- Location of Louisburg, Minnesota
- Coordinates: 45°09′52″N 96°10′16″W﻿ / ﻿45.16444°N 96.17111°W
- Country: United States
- State: Minnesota
- County: Lac qui Parle

Area
- • Total: 0.25 sq mi (0.66 km^{2})
- • Land: 0.25 sq mi (0.66 km^{2})
- • Water: 0 sq mi (0.00 km^{2})
- Elevation: 1,040 ft (320 m)

Population (2020)
- • Total: 31
- • Density: 122.0/sq mi (47.11/km^{2})
- Time zone: UTC-6 (Central (CST))
- • Summer (DST): UTC-5 (CDT)
- ZIP code: 56256
- Area code: 320
- FIPS code: 27-38258
- GNIS feature ID: 2395769

= Louisburg, Minnesota =

Hamlet in Minnesota, United States

Louisburg is a city in Lac qui Parle County, Minnesota, United States. The population was 31 at the 2020 census.

==History==
Louisburg was platted in 1887. A post office was established at Louisburg in 1888, and remained in operation until it was discontinued in 1992.

==Geography==
According to the United States Census Bureau, the town has a total area of 0.30 sqmi, all land.

==Demographics==

Historical population
| Census | Pop. | Note | %± |
| 1910 | 88 |  | — |
| 1920 | 99 |  | 12.5% |
| 1930 | 77 |  | −22.2% |
| 1940 | 94 |  | 22.1% |
| 1950 | 93 |  | −1.1% |
| 1960 | 91 |  | −2.2% |
| 1970 | 75 |  | −17.6% |
| 1980 | 52 |  | −30.7% |
| 1990 | 42 |  | −19.2% |
| 2000 | 26 |  | −38.1% |
| 2010 | 47 |  | 80.8% |
| 2020 | 31 |  | −34.0% |
U.S. Decennial Census

===2010 census===
As of the census of 2010, there were 47 people, 18 households, and 16 families living in the community. The population density was 156.7 PD/sqmi. There were 30 housing units at an average density of 100.0 /sqmi. The racial makeup of Louisburg was 93.6% White, 4.3% Asian, and 2.1% from other races. Hispanic or Latino of any race were 2.1% of the population.

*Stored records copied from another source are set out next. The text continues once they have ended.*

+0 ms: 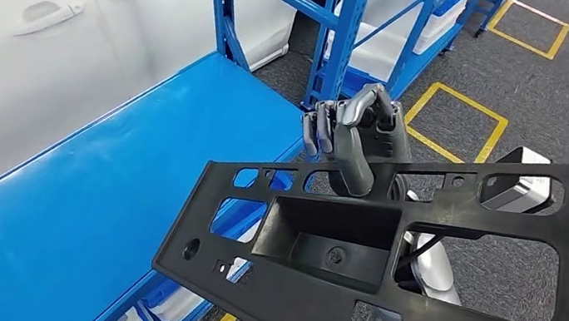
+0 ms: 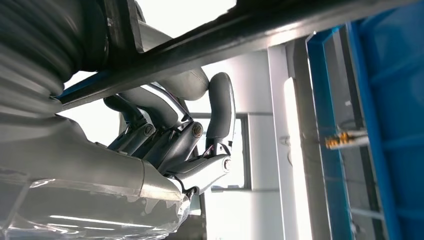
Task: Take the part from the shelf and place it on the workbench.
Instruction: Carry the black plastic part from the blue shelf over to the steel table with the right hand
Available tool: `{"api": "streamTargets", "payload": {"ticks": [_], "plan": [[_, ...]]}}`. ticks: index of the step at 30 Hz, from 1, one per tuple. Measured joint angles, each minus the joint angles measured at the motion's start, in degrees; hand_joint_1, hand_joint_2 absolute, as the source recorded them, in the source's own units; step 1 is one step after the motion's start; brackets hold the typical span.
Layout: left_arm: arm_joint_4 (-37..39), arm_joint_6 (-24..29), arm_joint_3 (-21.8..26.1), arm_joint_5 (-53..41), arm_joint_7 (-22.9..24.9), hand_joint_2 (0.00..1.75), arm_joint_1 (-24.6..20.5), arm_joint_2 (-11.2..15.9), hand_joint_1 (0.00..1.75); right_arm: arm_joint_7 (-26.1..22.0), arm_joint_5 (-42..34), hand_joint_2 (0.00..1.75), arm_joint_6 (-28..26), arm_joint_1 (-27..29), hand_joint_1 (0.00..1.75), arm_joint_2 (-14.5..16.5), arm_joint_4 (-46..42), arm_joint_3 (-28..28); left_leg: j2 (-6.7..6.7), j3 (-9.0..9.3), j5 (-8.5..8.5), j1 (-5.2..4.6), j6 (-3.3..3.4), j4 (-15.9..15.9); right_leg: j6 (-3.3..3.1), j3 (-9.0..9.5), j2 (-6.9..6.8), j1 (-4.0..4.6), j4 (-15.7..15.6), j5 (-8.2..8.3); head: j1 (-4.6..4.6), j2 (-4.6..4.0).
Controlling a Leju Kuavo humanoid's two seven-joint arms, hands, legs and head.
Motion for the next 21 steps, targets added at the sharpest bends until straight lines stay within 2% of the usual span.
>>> {"api": "streamTargets", "payload": {"ticks": [2, 4, 5, 6, 7, 8, 10, 11, 12, 13, 14, 15, 16, 17, 19, 20, 21], "plan": [[0.0, -0.1, 0.0, -0.2, 0.0, 1.75, -0.3, 0.1, 0.00, -0.3, 0.3, 1.75, 0.1, 0.3, 1.75, 0.0, -0.1, -0.1, -2.53, -1.22, -1.98, 0.11, -0.69, 2.8, -0.35, 0.19, 1.21, -0.57, -0.7, 0.73, -0.01, 0.00], [0.0, -0.1, 0.0, -0.3, 0.1, 1.75, -0.8, 0.1, 0.00, -0.6, 0.7, 1.75, 0.2, 0.8, 1.75, 0.0, -0.1, -0.2, -5.39, -4.37, -5.60, 0.39, -1.24, 9.8, -0.56, 0.02, 2.40, -0.70, -0.8, 1.05, -0.01, 0.00], [0.0, -0.1, 0.0, -0.3, 0.2, 1.75, -1.0, 0.2, 0.00, -0.7, 0.8, 1.75, 0.3, 1.2, 1.75, 0.0, -0.1, -0.2, -5.86, -5.96, -6.87, 0.46, -1.44, 13.3, -0.60, -0.04, 3.14, -0.70, -0.7, 1.09, -0.01, 0.00], [0.0, -0.1, 0.0, -0.3, 0.4, 1.75, -1.2, 0.2, 0.00, -0.8, 0.9, 1.75, 0.3, 1.6, 1.75, -0.1, 0.0, -0.2, -6.02, -6.92, -7.17, 0.55, -1.61, 15.4, -0.59, -0.07, 4.01, -0.71, -0.6, 1.10, -0.01, 0.00], [0.0, -0.1, 0.0, -0.3, 0.5, 1.75, -1.3, 0.3, 0.00, -0.9, 1.0, 1.75, 0.4, 1.9, 1.75, -0.1, 0.0, -0.2, -6.10, -6.89, -6.36, 0.66, -1.74, 15.4, -0.55, -0.08, 4.95, -0.75, -0.4, 1.08, 0.00, 0.00], [0.0, -0.1, 0.0, -0.3, 0.7, 1.75, -1.3, 0.3, 0.00, -0.9, 1.0, 1.75, 0.4, 2.0, 1.75, -0.1, 0.0, -0.2, -6.38, -5.75, -4.55, 0.86, -1.87, 12.9, -0.43, -0.09, 5.98, -0.84, -0.2, 1.02, 0.00, 0.00], [0.0, -0.1, 0.0, -0.4, 1.0, 1.75, -1.3, 0.3, 0.00, -1.0, 1.2, 1.75, 0.4, 2.1, 1.75, -0.1, 0.0, -0.2, -8.26, -2.14, -1.06, 1.34, -2.03, 5.4, 0.07, -0.28, 7.92, -0.98, 0.5, 0.76, 0.00, 0.00], [0.0, -0.1, 0.0, -0.4, 1.0, 1.75, -1.3, 0.4, 0.00, -1.0, 1.3, 1.75, 0.4, 2.1, 1.75, -0.1, 0.0, -0.2, -9.32, -0.80, -0.24, 1.52, -1.83, 2.6, 0.45, -0.55, 8.78, -1.05, 0.8, 0.63, -0.01, 0.00], [0.0, -0.1, -0.1, -0.3, 1.1, 1.75, -1.3, 0.4, 0.00, -1.1, 1.4, 1.75, 0.4, 2.1, 1.75, -0.1, -0.1, -0.2, -9.99, -0.16, -0.14, 1.53, -1.50, 1.2, 0.85, -0.89, 9.47, -1.10, 1.1, 0.57, 0.00, 0.00], [0.0, 0.0, -0.1, -0.3, 1.1, 1.75, -1.3, 0.4, 0.00, -1.1, 1.4, 1.75, 0.5, 2.2, 1.75, -0.1, -0.1, -0.3, -10.15, 0.02, -0.38, 1.41, -1.01, 0.8, 1.31, -1.25, 10.14, -1.19, 1.2, 0.59, 0.00, 0.00], [0.0, 0.1, -0.1, -0.3, 1.2, 1.75, -1.3, 0.4, 0.00, -1.2, 1.4, 1.75, 0.5, 2.2, 1.75, -0.1, -0.1, -0.3, -9.59, -0.05, -0.30, 1.36, -0.46, 0.8, 1.74, -1.52, 10.79, -1.36, 1.1, 0.70, 0.00, 0.00], [0.0, 0.2, -0.1, -0.3, 1.2, 1.75, -1.3, 0.3, 0.00, -1.3, 1.4, 1.75, 0.5, 2.3, 1.75, -0.1, 0.0, -0.4, -8.91, -0.10, -0.17, 1.34, -0.03, 0.7, 2.07, -1.71, 10.80, -1.43, 1.3, 0.70, 0.00, 0.00], [0.0, 0.2, -0.1, -0.3, 1.2, 1.75, -1.2, 0.3, 0.00, -1.4, 1.4, 1.75, 0.5, 2.2, 1.75, -0.1, 0.0, -0.5, -8.20, -0.13, -0.06, 1.39, 0.42, 0.6, 2.36, -2.16, 9.64, -1.37, 2.0, 0.23, 0.01, 0.00], [0.0, 0.2, -0.1, -0.2, 1.2, 1.75, -1.1, 0.3, 0.00, -1.5, 1.4, 1.75, 0.5, 2.2, 1.75, -0.1, 0.0, -0.5, -7.43, -0.17, 0.04, 1.43, 0.81, 0.4, 2.58, -3.04, 7.79, -1.25, 3.8, -0.82, 0.01, 0.00], [0.0, 0.2, -0.1, -0.2, 1.2, 1.75, -0.9, 0.3, 0.00, -1.6, 1.4, 1.75, 0.6, 2.2, 1.75, -0.1, 0.1, -0.6, -6.05, -0.29, 0.03, 1.22, 1.29, 0.3, 2.91, -6.30, 3.61, -1.09, 10.4, -4.33, 0.02, 0.00], [0.0, 0.2, -0.1, -0.2, 1.2, 1.75, -0.8, 0.3, 0.00, -1.7, 1.4, 1.75, 0.6, 2.2, 1.75, -0.1, 0.1, -0.6, -5.34, -0.35, 0.01, 1.07, 1.40, 0.4, 3.04, -8.17, 2.73, -1.13, 14.2, -5.95, 0.01, 0.00], [0.0, 0.2, -0.1, -0.2, 1.2, 1.75, -0.7, 0.3, 0.00, -1.7, 1.4, 1.75, 0.6, 2.3, 1.75, -0.1, 0.1, -0.5, -4.60, -0.39, -0.02, 0.96, 1.45, 0.4, 3.08, -9.51, 2.35, -1.16, 17.0, -6.86, 0.01, 0.00]]}}
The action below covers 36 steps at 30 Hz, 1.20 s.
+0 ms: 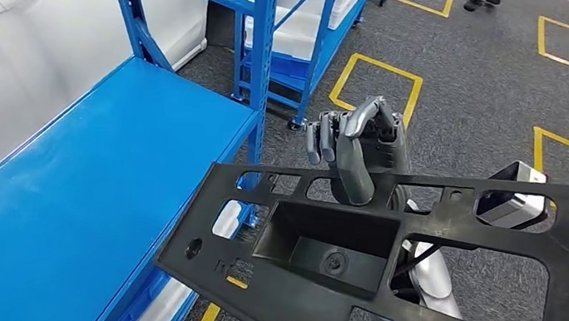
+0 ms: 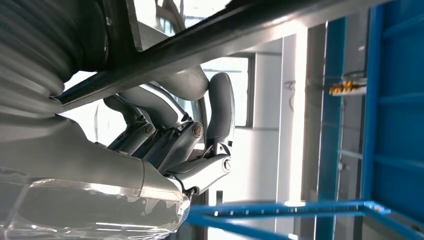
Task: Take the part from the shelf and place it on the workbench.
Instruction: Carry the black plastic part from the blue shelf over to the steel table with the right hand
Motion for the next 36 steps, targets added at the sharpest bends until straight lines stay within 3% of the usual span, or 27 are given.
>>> {"api": "streamTargets", "payload": {"ticks": [1, 2, 3, 5, 7, 10, 12, 14, 16, 17, 18, 19, 21, 23, 25, 26, 27, 29, 30, 32, 33, 36], "plan": [[0.0, 0.0, 0.0, 0.0, 0.0, 1.75, 0.1, 0.0, 0.00, 0.0, 0.0, 1.75, 0.0, 0.1, 1.75, 0.0, 0.0, 0.0, 0.77, -0.03, -0.04, -0.10, 0.03, 0.0, -0.05, -0.45, -0.13, 0.01, 1.0, 0.01, 0.00, 0.00], [0.0, 0.0, 0.0, 0.0, 0.0, 1.75, 0.1, 0.0, 0.00, -0.1, 0.0, 1.75, 0.0, 0.1, 1.75, 0.0, 0.1, 0.0, 1.49, -0.03, -0.07, -0.22, 0.04, 0.0, -0.20, 0.23, -0.23, 0.05, -0.2, 0.95, 0.00, 0.00], [0.0, 0.0, 0.0, 0.0, 0.0, 1.75, 0.2, 0.0, 0.00, -0.1, 0.0, 1.75, 0.0, 0.1, 1.75, 0.0, 0.1, 0.0, 2.17, 0.01, -0.11, -0.35, 0.03, 0.0, -0.51, 2.24, -0.66, 0.19, -3.7, 2.67, 0.00, 0.00], [0.0, 0.0, 0.0, 0.0, 0.0, 1.75, 0.3, -0.1, 0.00, -0.2, 0.0, 1.75, 0.0, 0.1, 1.75, 0.0, 0.1, 0.0, 3.21, 0.22, -0.19, -0.59, -0.13, 0.0, -1.56, 6.75, -3.01, 0.80, -12.0, 5.58, -0.01, 0.00], [0.0, 0.0, 0.0, 0.0, 0.0, 1.75, 0.5, -0.2, 0.00, -0.3, 0.0, 1.75, 0.0, 0.1, 1.75, 0.0, 0.0, 0.0, 3.94, 0.46, -0.27, -0.67, -0.62, -0.1, -2.43, 8.64, -4.59, 1.40, -15.9, 6.54, -0.02, 0.01], [0.0, 0.0, 0.0, 0.0, 0.0, 1.75, 0.6, -0.2, 0.00, -0.3, 0.0, 1.75, 0.0, 0.1, 1.75, 0.0, -0.1, 0.0, 5.15, 0.93, -0.35, -0.72, -1.55, -0.5, -3.05, 8.63, -3.02, 1.30, -16.5, 7.14, -0.02, 0.00], [0.0, -0.1, 0.0, 0.1, -0.2, 1.75, 0.6, -0.2, 0.00, -0.4, 0.0, 1.75, 0.0, 0.2, 1.75, 0.0, -0.2, 0.0, 3.25, 0.36, -1.84, -0.72, -2.17, 1.2, -3.45, 9.09, -1.69, 0.77, -17.5, 7.94, -0.04, 0.00], [0.0, -0.1, 0.0, 0.1, -0.5, 1.75, 0.2, -0.1, 0.00, -0.6, 0.0, 1.75, 0.0, 0.5, 1.75, 0.0, -0.2, 0.0, -0.09, -2.45, -5.35, -0.56, -2.66, 7.7, -3.72, 9.29, -0.42, 0.54, -17.9, 8.39, -0.06, 0.00], [0.0, -0.2, 0.0, 0.1, -0.6, 1.75, -0.3, -0.1, 0.00, -0.6, 0.1, 1.75, 0.1, 1.0, 1.75, 0.1, -0.1, 0.0, -1.31, -5.89, -7.81, -0.47, -3.00, 14.8, -3.84, 9.27, 1.12, 0.57, -17.8, 8.46, -0.05, 0.00], [0.0, -0.2, 0.0, 0.0, -0.6, 1.75, -0.5, -0.1, 0.00, -0.7, 0.1, 1.75, 0.1, 1.2, 1.75, 0.1, -0.1, 0.1, -1.46, -6.61, -7.53, -0.39, -3.12, 16.0, -3.82, 9.29, 2.08, 0.57, -17.7, 8.44, -0.04, 0.00], [0.0, -0.2, 0.0, 0.0, -0.4, 1.75, -0.5, 0.0, 0.00, -0.7, 0.2, 1.75, 0.1, 1.3, 1.75, 0.1, -0.1, 0.1, -1.64, -6.13, -6.03, -0.28, -3.20, 14.6, -3.76, 9.32, 3.09, 0.54, -17.6, 8.40, -0.04, 0.00], [0.0, -0.2, 0.0, -0.1, -0.3, 1.75, -0.5, 0.0, 0.00, -0.7, 0.2, 1.75, 0.1, 1.4, 1.75, 0.1, -0.1, 0.0, -2.14, -4.72, -3.86, -0.11, -3.23, 11.2, -3.65, 9.34, 4.11, 0.49, -17.4, 8.32, -0.04, 0.00], [0.0, -0.3, 0.0, -0.2, -0.1, 1.75, -0.5, 0.1, 0.00, -0.7, 0.2, 1.75, 0.1, 1.3, 1.75, 0.1, -0.1, 0.0, -4.64, -1.33, -0.32, 0.37, -3.08, 3.4, -3.22, 9.14, 5.94, 0.48, -16.8, 8.01, -0.04, 0.00], [0.0, -0.3, 0.0, -0.2, 0.0, 1.75, -0.6, 0.2, 0.00, -0.7, 0.2, 1.75, 0.1, 1.3, 1.75, 0.0, -0.1, -0.1, -6.13, 0.19, 0.44, 0.50, -2.56, -0.1, -2.57, 8.60, 7.40, 0.40, -16.4, 7.81, -0.04, 0.00], [0.0, -0.3, 0.0, -0.3, 0.0, 1.75, -0.6, 0.1, 0.00, -0.7, 0.2, 1.75, 0.1, 1.4, 1.75, 0.0, -0.1, -0.3, -5.19, 0.32, 0.44, 0.37, -1.77, -0.5, -1.79, 8.16, 8.43, 0.19, -16.2, 7.84, -0.04, 0.00], [0.0, -0.4, 0.0, -0.3, 0.0, 1.75, -0.6, 0.1, 0.00, -0.7, 0.2, 1.75, 0.0, 1.4, 1.75, -0.1, -0.1, -0.4, -4.65, 0.37, 0.56, 0.38, -1.38, -0.7, -1.45, 7.92, 7.79, 0.21, -15.9, 7.62, -0.04, 0.00], [0.0, -0.4, 0.0, -0.3, 0.0, 1.75, -0.5, 0.0, 0.00, -0.6, 0.2, 1.75, -0.3, 1.4, 1.75, -0.1, -0.2, -0.6, -4.08, 0.41, 0.68, 0.44, -0.97, -1.0, -1.14, 7.22, 6.22, 0.28, -14.4, 6.75, -0.03, 0.00], [0.0, -0.5, 0.0, -0.3, 0.0, 1.75, -0.3, -0.1, 0.00, -0.4, 0.4, 1.75, -0.9, 1.4, 1.75, -0.2, -0.2, -0.9, -3.16, 0.41, 0.74, 0.40, -0.44, -1.1, -0.64, 4.39, 2.21, 0.32, -8.5, 3.49, -0.02, 0.00], [0.0, -0.5, 0.0, -0.3, 0.0, 1.75, -0.3, -0.1, 0.00, -0.3, 0.5, 1.75, -1.1, 1.5, 1.75, -0.2, -0.2, -0.9, -2.77, 0.35, 0.71, 0.35, -0.29, -1.1, -0.38, 2.43, 0.96, 0.19, -4.5, 1.62, -0.02, 0.00], [0.0, -0.8, 0.0, -0.2, 0.0, 1.75, -0.2, -0.1, 0.00, -0.2, 0.6, 1.75, -1.3, 1.7, 1.75, -0.3, -0.1, -1.0, -2.17, 0.27, 0.67, 0.31, -0.33, -1.1, -0.03, 0.22, 0.25, -0.22, 0.1, 0.35, -0.02, 0.00], [0.0, -0.9, 0.0, -0.2, 0.0, 1.75, -0.2, -0.1, 0.00, -0.2, 0.7, 1.75, -1.2, 1.7, 1.75, -0.3, -0.1, -1.0, -1.92, 0.27, 0.62, 0.34, -0.44, -1.0, 0.14, 0.73, 0.13, -0.47, -0.8, 1.29, -0.02, 0.00], [0.0, -1.0, 0.0, 0.0, 0.1, 1.75, -0.1, 0.0, 0.00, -0.2, 0.7, 1.75, -1.1, 1.6, 1.75, -0.3, 0.0, -1.0, -1.50, 0.27, 0.19, 0.32, -1.33, -0.4, 0.34, 6.61, -0.39, -1.01, -11.7, 5.74, -0.02, 0.00]]}}
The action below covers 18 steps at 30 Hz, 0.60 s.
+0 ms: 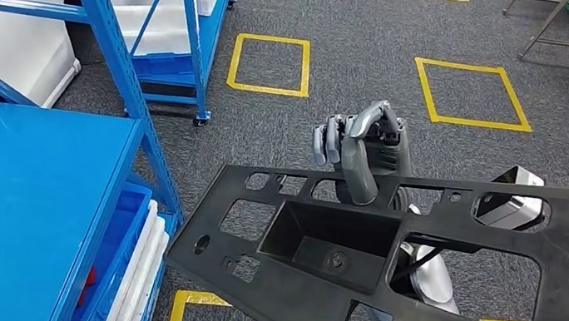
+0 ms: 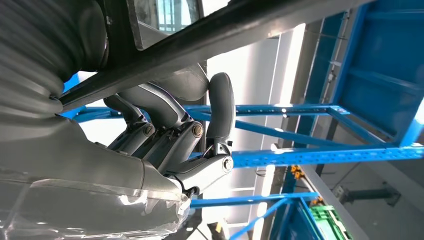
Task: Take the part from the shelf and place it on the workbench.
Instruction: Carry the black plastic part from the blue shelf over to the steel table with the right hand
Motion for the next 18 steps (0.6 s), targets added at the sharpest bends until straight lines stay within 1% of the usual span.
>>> {"api": "streamTargets", "payload": {"ticks": [1, 2, 3, 5, 6, 7, 8, 9, 10, 11, 12, 13, 14, 15, 16, 17, 18], "plan": [[0.0, 0.0, 0.0, 0.1, 0.0, 1.75, 0.0, 0.1, 0.00, 0.0, 0.0, 1.75, 0.1, 0.0, 1.75, 0.0, 0.0, 0.0, 0.04, -0.01, -0.16, -0.07, -0.42, 0.2, -0.29, 1.21, 0.00, 0.07, -2.3, 0.58, 0.00, 0.00], [0.0, 0.0, 0.0, 0.2, 0.0, 1.75, 0.0, 0.1, 0.00, 0.0, 0.0, 1.75, 0.2, -0.1, 1.75, 0.0, 0.0, 0.0, 0.04, -0.01, -0.26, -0.15, -0.86, 0.3, -0.71, 1.60, 0.09, 0.24, -3.3, 0.67, 0.00, 0.00], [0.0, 0.0, 0.0, 0.3, 0.0, 1.75, 0.1, 0.1, 0.00, -0.1, 0.0, 1.75, 0.2, -0.1, 1.75, 0.0, 0.1, 0.0, 0.04, 0.01, -0.28, -0.16, -1.30, 0.2, -1.26, 1.47, 0.35, 0.51, -3.3, 0.72, 0.00, 0.00], [0.0, 0.2, 0.0, 0.5, 0.0, 1.75, 0.1, 0.2, 0.00, -0.1, 0.0, 1.75, 0.4, -0.1, 1.75, 0.0, 0.2, 0.1, 0.10, -0.10, -0.44, -0.04, -1.98, 0.3, -2.18, 1.43, 0.52, 0.49, -3.5, 0.99, 0.00, 0.00], [0.0, 0.2, 0.0, 0.6, 0.0, 1.75, 0.1, 0.2, 0.00, -0.1, 0.0, 1.75, 0.5, -0.2, 1.75, 0.1, 0.2, 0.1, 0.10, -0.62, -1.20, 0.01, -2.21, 1.3, -2.62, 1.47, 0.56, 0.44, -3.6, 1.10, 0.00, 0.00], [0.0, 0.3, 0.0, 0.6, -0.1, 1.75, 0.1, 0.2, 0.00, -0.1, 0.0, 1.75, 0.6, -0.3, 1.75, 0.1, 0.2, 0.1, 0.08, -1.70, -2.58, 0.01, -2.34, 3.6, -2.99, 1.55, 0.56, 0.39, -3.7, 1.20, 0.00, 0.00], [0.0, 0.5, 0.0, 0.7, -0.2, 1.75, 0.0, 0.2, 0.00, -0.1, 0.0, 1.75, 0.7, -0.3, 1.75, 0.2, 0.3, 0.1, 0.04, -3.34, -4.41, 0.00, -2.41, 7.0, -3.26, 1.58, 0.55, 0.52, -3.8, 1.20, 0.00, 0.00], [0.0, 0.6, 0.0, 0.7, -0.3, 1.75, -0.2, 0.3, 0.00, -0.1, 0.0, 1.75, 0.8, -0.4, 1.75, 0.2, 0.4, 0.1, 0.01, -5.38, -6.30, -0.04, -2.45, 11.2, -3.51, 1.60, 0.53, 0.72, -3.8, 1.15, 0.00, 0.00], [0.0, 0.6, 0.0, 0.8, -0.3, 1.75, -0.3, 0.3, 0.00, -0.1, 0.0, 1.75, 0.9, -0.4, 1.75, 0.2, 0.5, 0.1, -0.02, -7.20, -7.54, -0.07, -2.46, 14.8, -3.68, 1.63, 0.54, 0.94, -3.7, 1.11, 0.00, 0.00], [0.0, 0.7, 0.0, 0.8, -0.3, 1.75, -0.5, 0.3, 0.00, 0.0, 0.0, 1.75, 0.9, -0.3, 1.75, 0.2, 0.6, 0.2, -0.04, -8.31, -7.78, -0.08, -2.40, 16.9, -3.81, 1.71, 0.63, 1.15, -3.7, 1.05, 0.00, 0.00], [0.0, 0.7, 0.0, 0.8, -0.3, 1.75, -0.5, 0.3, 0.00, 0.0, 0.0, 1.75, 0.9, -0.3, 1.75, 0.3, 0.7, 0.2, -0.08, -8.36, -6.90, -0.10, -2.26, 16.7, -3.90, 1.83, 0.78, 1.32, -3.7, 0.98, 0.00, 0.00], [0.0, 0.7, 0.0, 0.8, -0.3, 1.75, -0.5, 0.3, 0.00, 0.0, 0.0, 1.75, 1.0, -0.4, 1.75, 0.3, 0.8, 0.2, -0.15, -7.29, -5.12, -0.10, -2.05, 14.2, -3.92, 2.02, 1.00, 1.42, -3.7, 0.90, 0.00, 0.00], [0.0, 0.7, 0.0, 0.8, -0.2, 1.75, -0.4, 0.3, 0.00, 0.0, 0.0, 1.75, 1.0, -0.4, 1.75, 0.3, 0.8, 0.2, -0.26, -5.51, -2.97, -0.10, -1.77, 10.3, -3.87, 2.24, 1.22, 1.50, -3.7, 0.79, 0.00, 0.00], [0.0, 0.7, 0.0, 0.8, -0.2, 1.75, -0.2, 0.3, 0.00, 0.0, 0.0, 1.75, 1.0, -0.4, 1.75, 0.3, 0.8, 0.2, -0.38, -3.58, -1.28, -0.18, -1.46, 6.3, -3.71, 2.39, 1.44, 1.66, -3.6, 0.62, 0.00, 0.00], [0.0, 0.7, 0.0, 0.8, -0.1, 1.75, -0.1, 0.3, 0.00, 0.0, 0.0, 1.75, 1.0, -0.5, 1.75, 0.3, 0.8, 0.2, -0.48, -2.15, -0.19, -0.26, -1.17, 3.3, -3.49, 2.46, 1.64, 1.78, -3.6, 0.49, 0.00, 0.00], [0.0, 0.7, 0.0, 0.7, -0.1, 1.75, -0.1, 0.3, 0.00, 0.0, 0.0, 1.75, 1.0, -0.5, 1.75, 0.3, 0.9, 0.2, -0.56, -1.33, 0.24, -0.33, -0.92, 1.5, -3.24, 2.45, 1.78, 1.87, -3.6, 0.37, 0.00, 0.00], [0.0, 0.7, 0.0, 0.6, -0.1, 1.75, 0.0, 0.3, 0.00, 0.0, -0.1, 1.75, 1.0, -0.5, 1.75, 0.3, 0.9, 0.1, -0.62, -1.07, 0.19, -0.44, -0.69, 0.9, -2.96, 2.39, 1.88, 1.89, -3.6, 0.29, 0.00, 0.00]]}}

There were 18 households, of which 33.3% had children under the age of 18 living with them, 72.2% were married couples living together, 16.7% had a female householder with no husband present, and 11.1% were non-families. 11.1% of all households were made up of individuals, and 11.2% had someone living alone who was 65 years of age or older. The average household size was 2.61 and the average family size was 2.81.

The median age in the community was 46.3 years. 27.7% of residents were under the age of 18; 8.4% were between the ages of 18 and 24; 12.8% were from 25 to 44; 34.1% were from 45 to 64; and 17% were 65 years of age or older. The gender makeup was 46.8% male and 53.2% female.

===2000 census===
At the 2000 census, there were 26 people, 13 households and 7 families living in the community. The population density was 85.0 PD/sqmi. There were 29 housing units at an average density of 94.8 /sqmi. The racial makeup of the hamlet was 96.15% White and 3.85% Asian.

There were 13 households, of which 23.1% had children under the age of 18 living with them, 61.5% were married couples living together, and 38.5% were non-families. 38.5% of all households were made up of individuals, and 15.4% had someone living alone who was 65 years of age or older. The average household size was 2.00 and the average family size was 2.63.

19.2% of the population was under the age of 18, 15.4% from 25 to 44, 26.9% from 45 to 64, and 38.5% who were 65 years of age or older. The median age was 52 years. For every 100 females, there were 136.4 males. For every 100 females age 18 and over, there were 110.0 males.

The median household income was $18,750, and the median family income was $24,375. Males had a median income of $25,417 versus $35,625 for females. The per capita income for residents of Louisburg was $14,535. None of the population or the families were below the poverty line.